We evaluated the cost and ease of preparing our own stock of thyroidectomized bovine serum. With the assistance of two large animal veterinarians (coauthors C.W. and M.N.) we were able to write a protocol for approval by the Institutional Animal Care and Use Committee. The calf was purchased for $300 from a local milk farm by a licensed vendor. The animal was housed in a holding area as is used for pigs at our institution at a cost of $5 per day. The procedure was completed in 30 days. At the time of exsanguination we obtained 2225 mL of whole blood, nearly 55% total blood volume calculated for a calf of 63 kg. This resulted in 775 mL of serum that could be used for in vitro experiments at an estimated cost, based on University of Chicago pricing, of $1000. To obtain an equal amount of stripped-CS, (with an estimated 50% loss during preparation) would cost $1800.

It has previously been shown that a pituitary cell line was able to respond equally well to TH when cultured in either stripped-CS or Tx-BS (6). However, it was not known whether skin fibroblasts, a readily available tissue from patients, behaved similarly. There are potential pitfalls with the use of either type of serum. In stripped-CS, certain unidentified growth factors could also be bound by the resin. In the Tx-CS, growth factors are thought to be present in a normal amount, but there could be effects of anesthesia and methimazole. We found no apparent effect of anesthesia or epinephrine on the RNA or DNA concentration. We bled the calf 24 hours after methimazole was held. The half life of methimazole is less than 5 hours. However, measurement of methimazole is not readily available and the possibility of an effect from some remaining methimazole cannot be completely ruled out. It is also possible Tx-CS may be depleted in factors other than thyroid hormone that might be important for normal physiology in vitro. An alternative approach for preparation of TH-free serum, although less practical, could be affinity chromotography with high-affinity T3 antibodies.
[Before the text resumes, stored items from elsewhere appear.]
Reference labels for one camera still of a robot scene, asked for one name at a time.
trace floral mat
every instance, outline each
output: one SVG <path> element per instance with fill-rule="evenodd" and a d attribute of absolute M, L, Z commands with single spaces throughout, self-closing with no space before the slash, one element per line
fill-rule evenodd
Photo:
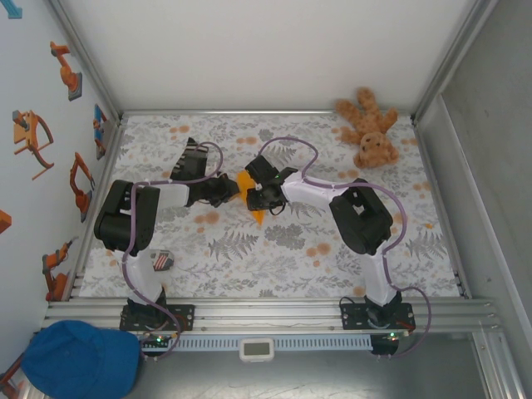
<path fill-rule="evenodd" d="M 168 178 L 188 137 L 212 140 L 224 152 L 222 171 L 235 179 L 273 137 L 292 135 L 320 150 L 308 175 L 331 181 L 362 177 L 393 191 L 406 208 L 408 228 L 388 256 L 399 286 L 416 285 L 431 296 L 458 296 L 445 238 L 421 163 L 414 131 L 402 116 L 387 133 L 400 152 L 396 165 L 358 170 L 354 145 L 339 141 L 348 123 L 337 115 L 181 115 L 132 116 L 126 124 L 112 180 Z M 302 169 L 311 151 L 292 141 L 274 142 L 265 156 L 278 169 Z M 218 156 L 209 151 L 208 170 Z M 393 215 L 392 239 L 401 215 L 381 196 Z M 169 297 L 339 297 L 362 296 L 359 255 L 341 240 L 330 214 L 292 203 L 279 216 L 266 214 L 259 226 L 241 199 L 214 209 L 196 203 L 159 213 L 151 248 L 168 249 L 174 266 L 157 272 Z M 129 289 L 118 259 L 92 240 L 80 296 L 126 297 Z"/>

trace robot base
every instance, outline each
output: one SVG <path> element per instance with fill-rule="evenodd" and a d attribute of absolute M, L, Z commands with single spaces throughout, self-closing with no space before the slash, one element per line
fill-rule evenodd
<path fill-rule="evenodd" d="M 161 293 L 156 302 L 163 308 L 168 309 L 177 318 L 180 324 L 180 331 L 191 331 L 194 326 L 194 305 L 167 305 L 165 291 Z M 127 305 L 122 309 L 120 319 L 120 330 L 123 331 L 150 331 L 160 328 L 168 322 L 162 330 L 175 330 L 174 323 L 166 313 L 150 306 L 136 303 L 131 299 L 127 300 Z"/>
<path fill-rule="evenodd" d="M 80 98 L 81 97 L 81 87 L 82 87 L 82 84 L 83 84 L 83 75 L 81 74 L 81 72 L 78 72 L 77 74 L 77 89 L 75 89 L 74 91 L 68 91 L 68 100 L 69 101 L 74 101 L 76 98 Z"/>
<path fill-rule="evenodd" d="M 395 332 L 413 331 L 416 329 L 414 312 L 409 303 L 401 302 L 401 293 L 385 306 L 378 306 L 368 298 L 365 303 L 342 303 L 342 325 L 344 330 L 388 330 Z"/>

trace brown teddy bear
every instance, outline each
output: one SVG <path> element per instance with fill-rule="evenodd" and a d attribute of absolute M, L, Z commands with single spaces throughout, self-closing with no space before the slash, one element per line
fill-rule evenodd
<path fill-rule="evenodd" d="M 362 169 L 395 164 L 399 153 L 386 137 L 386 132 L 397 122 L 397 110 L 391 108 L 383 116 L 375 94 L 366 87 L 358 90 L 357 99 L 365 114 L 348 100 L 340 100 L 336 104 L 337 113 L 356 128 L 355 131 L 343 131 L 340 138 L 345 143 L 360 145 L 353 159 L 355 165 Z"/>

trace enclosure
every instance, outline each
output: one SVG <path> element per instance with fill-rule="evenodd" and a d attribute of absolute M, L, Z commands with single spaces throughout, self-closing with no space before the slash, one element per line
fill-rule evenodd
<path fill-rule="evenodd" d="M 532 392 L 526 256 L 532 47 L 523 39 L 532 26 L 530 4 L 14 3 L 6 2 L 9 17 L 0 25 L 2 54 L 10 55 L 0 61 L 7 131 L 0 292 L 2 336 L 12 342 L 2 352 L 4 367 L 34 332 L 58 320 L 119 327 L 131 294 L 121 253 L 93 231 L 113 181 L 168 180 L 189 138 L 219 145 L 221 171 L 235 179 L 269 140 L 291 136 L 318 148 L 308 170 L 313 178 L 338 184 L 363 178 L 399 197 L 406 235 L 387 259 L 396 285 L 430 297 L 427 340 L 390 362 L 346 344 L 375 332 L 345 329 L 338 300 L 362 303 L 367 282 L 362 258 L 345 245 L 327 210 L 290 202 L 259 225 L 240 198 L 217 208 L 173 206 L 159 210 L 150 247 L 173 254 L 174 265 L 155 274 L 168 304 L 195 306 L 194 327 L 171 358 L 145 367 L 131 397 Z M 60 71 L 61 57 L 81 73 L 77 85 Z M 398 151 L 394 165 L 359 168 L 356 147 L 340 140 L 353 126 L 333 109 L 335 101 L 356 104 L 361 86 L 374 90 L 384 111 L 399 110 L 387 133 Z M 31 127 L 23 131 L 25 121 L 38 121 L 32 115 L 46 121 L 37 138 L 27 133 Z M 22 152 L 17 135 L 27 144 Z M 83 159 L 77 173 L 74 153 Z M 301 170 L 312 153 L 281 140 L 264 156 L 280 170 Z M 218 160 L 209 150 L 207 170 Z M 84 209 L 78 197 L 89 192 Z M 394 240 L 404 220 L 392 200 L 379 198 L 393 218 Z M 47 297 L 43 255 L 69 242 L 52 272 L 56 281 L 63 274 L 65 287 L 57 290 L 60 298 Z M 416 293 L 404 293 L 403 301 L 412 305 L 416 330 L 400 341 L 400 351 L 419 339 L 430 317 Z M 283 350 L 276 341 L 271 363 L 245 366 L 238 348 L 224 345 L 246 337 L 299 343 Z M 187 340 L 199 349 L 187 349 Z"/>

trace teddy bear head
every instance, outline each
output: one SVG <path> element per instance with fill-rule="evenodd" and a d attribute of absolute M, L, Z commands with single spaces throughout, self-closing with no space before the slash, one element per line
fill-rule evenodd
<path fill-rule="evenodd" d="M 399 153 L 390 140 L 379 131 L 365 134 L 360 140 L 360 150 L 354 157 L 358 168 L 377 168 L 386 164 L 395 164 Z"/>

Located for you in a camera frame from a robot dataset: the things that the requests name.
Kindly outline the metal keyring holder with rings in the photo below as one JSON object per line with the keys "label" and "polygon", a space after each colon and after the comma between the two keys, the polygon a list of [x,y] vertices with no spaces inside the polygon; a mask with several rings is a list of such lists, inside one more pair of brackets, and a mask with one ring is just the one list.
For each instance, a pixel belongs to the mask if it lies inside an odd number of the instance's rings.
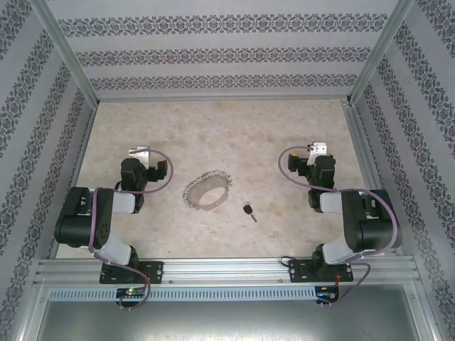
{"label": "metal keyring holder with rings", "polygon": [[[182,198],[189,208],[211,211],[223,204],[229,197],[232,179],[229,174],[221,170],[212,170],[203,173],[185,187]],[[222,188],[224,192],[214,202],[202,205],[201,198],[211,190]]]}

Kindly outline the grey metal sheet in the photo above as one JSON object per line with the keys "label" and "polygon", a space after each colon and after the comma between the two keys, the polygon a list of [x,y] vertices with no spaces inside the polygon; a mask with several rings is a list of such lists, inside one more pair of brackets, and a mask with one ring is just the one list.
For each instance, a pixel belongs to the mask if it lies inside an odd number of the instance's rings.
{"label": "grey metal sheet", "polygon": [[37,341],[420,341],[404,306],[369,311],[306,301],[52,302]]}

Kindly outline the aluminium left side rail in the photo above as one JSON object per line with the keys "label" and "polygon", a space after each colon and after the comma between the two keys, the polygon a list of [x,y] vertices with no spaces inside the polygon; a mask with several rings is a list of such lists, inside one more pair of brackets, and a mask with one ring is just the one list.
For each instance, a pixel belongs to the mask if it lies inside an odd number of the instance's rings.
{"label": "aluminium left side rail", "polygon": [[[98,109],[99,109],[99,104],[94,106],[94,108],[90,112],[90,117],[88,118],[88,120],[86,122],[84,134],[82,136],[82,140],[81,140],[80,145],[79,145],[78,150],[77,150],[77,158],[75,160],[75,164],[74,164],[74,167],[72,169],[70,182],[67,185],[67,188],[66,188],[67,191],[66,191],[65,197],[63,198],[64,200],[66,199],[71,187],[74,187],[77,184],[77,180],[79,178],[80,170],[82,168],[82,162],[83,162],[83,159],[84,159],[84,156],[85,156],[85,152],[87,150],[87,145],[88,145],[88,142],[90,140],[90,134],[92,132],[92,127],[93,127],[94,120],[95,120],[96,113],[97,113]],[[56,255],[57,255],[57,253],[58,253],[58,243],[55,240],[54,234],[52,234],[50,248],[48,250],[46,258],[47,259],[54,259],[56,257]]]}

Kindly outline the aluminium right side rail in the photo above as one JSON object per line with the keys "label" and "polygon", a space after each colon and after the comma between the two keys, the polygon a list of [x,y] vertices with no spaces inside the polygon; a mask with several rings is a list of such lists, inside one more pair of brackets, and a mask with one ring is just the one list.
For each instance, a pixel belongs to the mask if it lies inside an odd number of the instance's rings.
{"label": "aluminium right side rail", "polygon": [[358,116],[358,111],[350,105],[348,98],[341,99],[341,106],[345,114],[346,123],[365,186],[367,189],[380,189],[382,188],[380,174],[375,165],[367,136]]}

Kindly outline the aluminium back wall rail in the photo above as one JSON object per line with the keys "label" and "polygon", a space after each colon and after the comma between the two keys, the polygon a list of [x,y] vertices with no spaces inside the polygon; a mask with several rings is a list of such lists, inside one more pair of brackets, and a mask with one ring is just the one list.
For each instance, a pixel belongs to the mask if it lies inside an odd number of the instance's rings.
{"label": "aluminium back wall rail", "polygon": [[118,97],[104,98],[100,102],[212,102],[212,101],[268,101],[268,100],[330,100],[348,101],[348,95],[252,95],[252,96],[174,96],[174,97]]}

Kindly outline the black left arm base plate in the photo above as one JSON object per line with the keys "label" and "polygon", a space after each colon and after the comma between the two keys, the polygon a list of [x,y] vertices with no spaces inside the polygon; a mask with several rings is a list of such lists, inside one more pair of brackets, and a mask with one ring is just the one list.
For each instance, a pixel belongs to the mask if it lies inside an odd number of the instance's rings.
{"label": "black left arm base plate", "polygon": [[[160,284],[164,273],[162,261],[140,261],[137,271],[147,275],[151,284]],[[118,266],[103,264],[99,282],[101,284],[145,284],[145,279],[136,272]]]}

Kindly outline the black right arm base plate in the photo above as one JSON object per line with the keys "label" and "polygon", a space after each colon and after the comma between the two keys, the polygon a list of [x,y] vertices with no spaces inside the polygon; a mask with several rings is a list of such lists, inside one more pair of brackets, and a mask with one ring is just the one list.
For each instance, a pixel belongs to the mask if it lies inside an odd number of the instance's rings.
{"label": "black right arm base plate", "polygon": [[353,273],[345,264],[317,264],[310,259],[292,259],[289,277],[292,283],[335,282],[337,278],[342,283],[353,281]]}

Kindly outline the aluminium mounting rail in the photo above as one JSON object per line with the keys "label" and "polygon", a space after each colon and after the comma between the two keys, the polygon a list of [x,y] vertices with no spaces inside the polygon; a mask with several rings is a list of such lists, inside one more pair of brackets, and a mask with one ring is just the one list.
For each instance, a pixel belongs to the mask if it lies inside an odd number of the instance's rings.
{"label": "aluminium mounting rail", "polygon": [[[371,270],[364,283],[421,283],[411,256],[373,256],[364,262]],[[289,270],[276,258],[164,259],[162,286],[292,285]],[[102,263],[96,259],[48,259],[38,263],[33,285],[47,287],[99,286]]]}

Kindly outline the aluminium right corner post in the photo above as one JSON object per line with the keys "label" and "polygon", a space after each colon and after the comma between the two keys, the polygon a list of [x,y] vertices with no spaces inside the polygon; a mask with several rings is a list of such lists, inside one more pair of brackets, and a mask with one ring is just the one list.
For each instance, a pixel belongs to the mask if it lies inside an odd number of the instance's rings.
{"label": "aluminium right corner post", "polygon": [[389,45],[392,42],[398,28],[409,13],[415,0],[397,0],[397,3],[390,14],[387,23],[385,24],[377,42],[375,43],[371,53],[369,54],[360,74],[355,81],[353,89],[348,96],[350,106],[358,102],[364,89],[367,87],[370,78],[373,76],[376,67],[382,60],[383,55],[386,53]]}

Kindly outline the aluminium corner post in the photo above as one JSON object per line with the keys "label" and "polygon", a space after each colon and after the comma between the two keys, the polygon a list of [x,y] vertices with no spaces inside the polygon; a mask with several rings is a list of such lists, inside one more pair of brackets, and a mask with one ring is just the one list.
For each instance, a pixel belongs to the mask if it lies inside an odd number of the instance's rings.
{"label": "aluminium corner post", "polygon": [[74,50],[69,44],[65,34],[58,23],[58,20],[52,13],[47,0],[28,0],[38,19],[58,50],[61,58],[68,66],[69,71],[74,77],[78,87],[85,96],[85,99],[93,107],[98,105],[98,99],[95,90],[90,83],[89,78],[80,64]]}
{"label": "aluminium corner post", "polygon": [[387,23],[385,24],[377,42],[375,43],[371,53],[369,54],[360,74],[355,81],[353,89],[348,96],[350,106],[358,102],[364,89],[367,87],[370,78],[373,76],[376,67],[382,60],[383,55],[386,53],[389,45],[392,42],[398,28],[409,13],[415,0],[397,0],[397,3],[390,14]]}

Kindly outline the aluminium left corner post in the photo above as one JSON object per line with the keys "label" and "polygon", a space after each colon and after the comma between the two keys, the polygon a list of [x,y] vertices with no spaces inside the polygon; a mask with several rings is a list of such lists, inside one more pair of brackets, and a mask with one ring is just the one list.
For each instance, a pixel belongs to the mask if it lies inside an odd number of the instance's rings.
{"label": "aluminium left corner post", "polygon": [[65,34],[58,23],[58,20],[52,13],[47,0],[28,0],[38,19],[58,50],[61,58],[68,66],[69,71],[74,77],[78,87],[85,96],[85,99],[93,107],[98,105],[98,99],[95,90],[90,83],[89,78],[80,64],[74,50],[69,44]]}

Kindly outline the aluminium frame bar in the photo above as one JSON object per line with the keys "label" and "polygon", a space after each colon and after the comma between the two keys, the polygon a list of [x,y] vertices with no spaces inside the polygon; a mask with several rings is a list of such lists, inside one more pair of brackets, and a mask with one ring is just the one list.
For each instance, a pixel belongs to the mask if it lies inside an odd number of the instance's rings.
{"label": "aluminium frame bar", "polygon": [[443,341],[424,286],[404,284],[405,295],[412,314],[419,341]]}
{"label": "aluminium frame bar", "polygon": [[43,284],[32,287],[14,341],[37,341],[48,295],[49,289]]}

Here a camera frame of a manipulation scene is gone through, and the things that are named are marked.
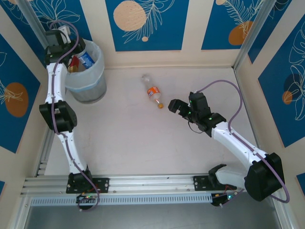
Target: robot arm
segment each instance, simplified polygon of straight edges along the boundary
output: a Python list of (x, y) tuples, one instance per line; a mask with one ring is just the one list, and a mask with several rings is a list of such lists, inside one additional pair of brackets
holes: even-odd
[(45, 62), (48, 70), (48, 94), (45, 104), (39, 106), (40, 113), (48, 124), (49, 128), (55, 132), (53, 119), (51, 115), (52, 102), (54, 100), (55, 123), (63, 148), (65, 150), (67, 159), (69, 161), (69, 179), (67, 185), (67, 193), (82, 193), (92, 186), (81, 174), (85, 174), (89, 180), (92, 180), (92, 175), (88, 169), (87, 163), (82, 158), (78, 151), (76, 142), (74, 140), (74, 128), (77, 125), (77, 117), (73, 109), (65, 101), (65, 80), (68, 74), (67, 66), (72, 56), (80, 53), (85, 48), (83, 39), (79, 39), (77, 48), (73, 52), (63, 58), (56, 66), (56, 62), (68, 50), (75, 45), (75, 40), (70, 40), (67, 29), (55, 29), (46, 32), (49, 42), (49, 52), (45, 56)]
[[(52, 103), (52, 92), (51, 92), (51, 86), (52, 86), (52, 74), (54, 69), (55, 63), (50, 63), (47, 66), (48, 75), (49, 75), (49, 81), (48, 81), (48, 94), (47, 98), (45, 100), (45, 104), (41, 106), (47, 107), (50, 106)], [(55, 102), (55, 118), (57, 124), (57, 128), (60, 133), (63, 133), (65, 136), (67, 136), (68, 145), (70, 149), (70, 153), (72, 155), (72, 158), (74, 159), (74, 162), (78, 165), (78, 167), (85, 171), (87, 168), (87, 164), (85, 160), (82, 158), (81, 154), (78, 152), (78, 148), (76, 146), (76, 142), (74, 140), (74, 130), (75, 126), (77, 125), (77, 118), (74, 111), (70, 108), (70, 106), (65, 102), (65, 80), (67, 76), (67, 67), (65, 64), (60, 63), (56, 67), (55, 77), (54, 77), (54, 102)], [(52, 127), (52, 121), (49, 119), (48, 124), (51, 126), (50, 129), (53, 129)], [(63, 135), (57, 135), (60, 139), (63, 148), (65, 150), (67, 159), (69, 161), (69, 171), (73, 174), (78, 174), (79, 170), (75, 167), (74, 163), (70, 160), (70, 156), (67, 151), (66, 143), (65, 143), (65, 137)]]
[(243, 164), (244, 169), (223, 164), (211, 169), (209, 181), (213, 186), (229, 184), (245, 188), (248, 194), (258, 201), (262, 201), (282, 187), (259, 156), (264, 158), (284, 181), (281, 158), (275, 153), (269, 155), (256, 148), (235, 130), (230, 131), (224, 117), (218, 113), (211, 113), (203, 93), (190, 93), (189, 105), (178, 99), (171, 100), (168, 108), (174, 113), (179, 110), (179, 115), (188, 122), (195, 123), (202, 132), (227, 147)]

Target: plastic bottle
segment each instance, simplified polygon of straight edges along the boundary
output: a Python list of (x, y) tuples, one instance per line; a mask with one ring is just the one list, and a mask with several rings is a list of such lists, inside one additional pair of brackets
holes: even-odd
[(156, 103), (160, 109), (162, 109), (164, 106), (161, 102), (161, 92), (154, 84), (152, 78), (149, 75), (145, 74), (142, 76), (142, 81), (145, 84), (149, 99)]
[(95, 63), (91, 56), (86, 52), (86, 49), (84, 49), (81, 53), (77, 54), (77, 58), (80, 60), (80, 62), (84, 65), (86, 69), (92, 67), (92, 65), (94, 65)]

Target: bottle label
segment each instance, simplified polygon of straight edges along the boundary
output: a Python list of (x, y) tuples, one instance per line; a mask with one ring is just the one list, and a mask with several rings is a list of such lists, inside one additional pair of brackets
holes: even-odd
[(84, 65), (86, 69), (92, 67), (94, 65), (94, 60), (91, 58), (91, 56), (85, 52), (81, 57), (78, 58), (80, 62)]
[(149, 97), (151, 97), (153, 94), (160, 93), (159, 89), (157, 87), (151, 87), (148, 89), (147, 94)]

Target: white trash bin
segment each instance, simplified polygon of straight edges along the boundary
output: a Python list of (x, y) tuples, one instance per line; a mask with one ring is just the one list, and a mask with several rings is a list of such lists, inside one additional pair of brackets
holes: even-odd
[(86, 52), (95, 61), (95, 64), (79, 73), (68, 73), (66, 88), (73, 97), (85, 104), (94, 103), (103, 98), (107, 91), (104, 77), (104, 55), (94, 42), (85, 40)]

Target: floor
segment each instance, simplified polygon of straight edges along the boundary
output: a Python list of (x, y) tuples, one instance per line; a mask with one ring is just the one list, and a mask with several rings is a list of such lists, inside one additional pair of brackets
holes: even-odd
[(278, 229), (270, 198), (244, 193), (224, 206), (161, 204), (99, 206), (90, 213), (72, 207), (31, 207), (26, 229)]
[[(141, 76), (148, 73), (162, 92), (164, 108), (149, 101)], [(167, 108), (172, 99), (188, 100), (190, 91), (226, 79), (231, 68), (131, 68), (106, 70), (107, 93), (94, 104), (81, 104), (68, 92), (66, 101), (78, 117), (74, 129), (79, 152), (92, 174), (144, 175), (206, 173), (220, 164), (241, 166), (224, 146), (205, 133), (192, 132), (187, 121)], [(204, 91), (212, 112), (229, 120), (239, 106), (236, 90), (218, 83)], [(253, 144), (244, 107), (232, 124)], [(57, 137), (45, 175), (67, 175), (68, 162)]]

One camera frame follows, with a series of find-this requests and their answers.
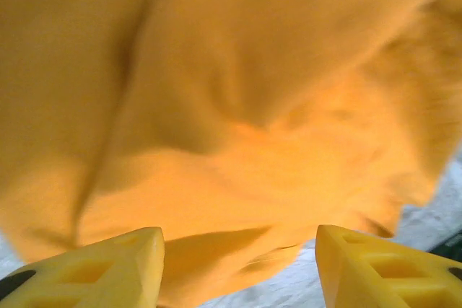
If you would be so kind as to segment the orange printed t-shirt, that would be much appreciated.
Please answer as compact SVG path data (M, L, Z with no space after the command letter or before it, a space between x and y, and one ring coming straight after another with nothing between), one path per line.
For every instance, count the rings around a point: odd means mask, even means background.
M0 233L158 226L162 308L391 237L461 142L462 0L0 0Z

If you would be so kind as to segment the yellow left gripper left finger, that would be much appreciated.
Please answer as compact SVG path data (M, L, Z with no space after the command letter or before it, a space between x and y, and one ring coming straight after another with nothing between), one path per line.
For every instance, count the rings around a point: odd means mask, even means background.
M0 308L157 308L164 255L147 227L30 263L0 280Z

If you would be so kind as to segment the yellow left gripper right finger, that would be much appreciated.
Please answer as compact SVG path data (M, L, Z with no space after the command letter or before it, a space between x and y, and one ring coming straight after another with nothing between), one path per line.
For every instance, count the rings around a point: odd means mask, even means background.
M326 308L462 308L462 263L321 225L315 259Z

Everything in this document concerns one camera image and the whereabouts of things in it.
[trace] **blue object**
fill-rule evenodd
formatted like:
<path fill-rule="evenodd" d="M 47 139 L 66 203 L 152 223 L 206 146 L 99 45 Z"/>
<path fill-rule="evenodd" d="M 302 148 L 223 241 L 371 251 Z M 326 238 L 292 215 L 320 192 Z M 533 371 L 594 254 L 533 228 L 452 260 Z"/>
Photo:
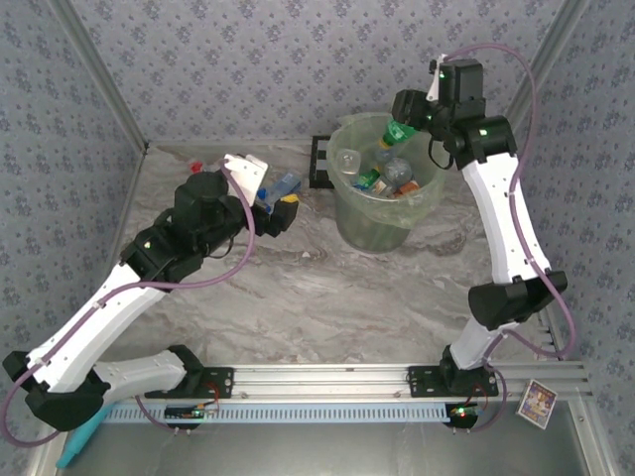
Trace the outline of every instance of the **blue object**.
<path fill-rule="evenodd" d="M 99 426 L 99 424 L 103 421 L 104 418 L 108 416 L 110 411 L 112 410 L 113 405 L 109 405 L 104 407 L 99 412 L 97 412 L 89 421 L 84 423 L 82 426 L 77 428 L 66 443 L 66 446 L 63 449 L 62 456 L 56 463 L 58 469 L 66 468 L 73 458 L 80 453 L 80 451 L 86 446 L 90 437 L 95 430 Z"/>
<path fill-rule="evenodd" d="M 267 213 L 271 213 L 276 202 L 283 196 L 287 196 L 297 191 L 302 184 L 302 179 L 293 172 L 287 172 L 284 177 L 280 178 L 273 185 L 266 188 L 260 188 L 257 192 L 258 199 L 265 204 Z"/>

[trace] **red object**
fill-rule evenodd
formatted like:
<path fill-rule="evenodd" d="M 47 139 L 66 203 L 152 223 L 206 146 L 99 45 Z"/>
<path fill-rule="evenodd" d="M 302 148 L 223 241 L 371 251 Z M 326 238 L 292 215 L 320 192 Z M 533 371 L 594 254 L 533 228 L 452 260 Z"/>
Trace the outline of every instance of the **red object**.
<path fill-rule="evenodd" d="M 192 162 L 190 164 L 190 170 L 193 174 L 198 174 L 200 171 L 202 171 L 202 167 L 203 167 L 203 162 L 201 161 Z"/>

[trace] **wall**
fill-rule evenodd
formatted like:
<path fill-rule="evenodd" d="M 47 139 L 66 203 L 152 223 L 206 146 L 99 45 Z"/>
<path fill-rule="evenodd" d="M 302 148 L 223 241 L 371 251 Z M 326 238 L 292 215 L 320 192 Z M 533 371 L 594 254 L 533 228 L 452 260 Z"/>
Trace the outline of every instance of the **wall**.
<path fill-rule="evenodd" d="M 567 270 L 606 427 L 635 474 L 635 5 L 593 2 L 541 91 L 524 179 L 537 233 Z"/>
<path fill-rule="evenodd" d="M 531 57 L 562 0 L 73 0 L 146 139 L 305 138 L 427 88 L 440 53 Z M 489 112 L 522 77 L 482 53 Z"/>
<path fill-rule="evenodd" d="M 47 3 L 2 3 L 0 357 L 40 344 L 102 279 L 138 154 Z M 0 398 L 9 379 L 0 372 Z M 33 439 L 20 402 L 10 427 Z M 27 452 L 0 442 L 0 474 Z"/>

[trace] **marble floor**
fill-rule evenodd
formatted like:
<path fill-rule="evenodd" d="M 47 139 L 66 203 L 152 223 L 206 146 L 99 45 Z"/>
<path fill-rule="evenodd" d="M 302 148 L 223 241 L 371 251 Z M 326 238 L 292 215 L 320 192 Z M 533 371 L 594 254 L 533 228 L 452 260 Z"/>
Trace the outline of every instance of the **marble floor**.
<path fill-rule="evenodd" d="M 251 153 L 274 171 L 309 171 L 310 146 L 153 147 L 143 165 L 125 230 L 130 240 L 173 205 L 192 158 L 212 163 Z M 203 363 L 437 362 L 469 316 L 467 291 L 490 281 L 483 226 L 467 185 L 448 173 L 442 204 L 398 250 L 370 255 L 338 235 L 332 190 L 303 183 L 298 217 L 278 238 L 257 238 L 248 266 L 229 281 L 176 291 L 130 326 L 104 360 L 186 344 Z M 217 276 L 245 250 L 246 233 L 224 260 L 207 260 L 189 281 Z M 532 340 L 536 318 L 520 327 Z M 506 339 L 494 357 L 531 360 Z"/>

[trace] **transparent plastic bin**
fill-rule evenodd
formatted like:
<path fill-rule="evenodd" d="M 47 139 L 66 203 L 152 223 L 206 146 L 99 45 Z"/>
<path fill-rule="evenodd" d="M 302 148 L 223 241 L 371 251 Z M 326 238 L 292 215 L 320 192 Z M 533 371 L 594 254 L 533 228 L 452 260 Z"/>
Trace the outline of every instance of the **transparent plastic bin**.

When compared, we found that both types of serum allowed study of TH responsiveness of genes in human skin fibroblasts. RTH subjects have reduced tissue responsiveness to TH (7). In order to study this in vitro, the culture conditions should be optimized so that subtle differences in responsive genes can be observed (8). We have demonstrated that in skin fibroblasts, the use of both Tx-CS and stripped-CS allowed to demonstrate differences in TH responsiveness in the BTEB1 and STC-1 genes.

In conclusion, while the use of stripped-CS is acceptable, preparation of Tx-CS is within the capabilities of most Academic Medical Centers with experienced and skilled large animal veterinarians and is more cost efficient.

Acknowledgments

We acknowledge the expert assistance of the Animal Health Technicians in the Carlson Clinic: Caroline Miskell, CVT, Karin Peterson, CVT, and Margaret Bruner, CVT. This study was supported by NIH Grants DK17050, DK 58258, RR18372 and RR00055, IFORES Grant University of Duisburg-Essen, and Seymour J. Abrams Center for Thyroid Research.

Disclosure Statement

The authors declare that no competing financial interests exist.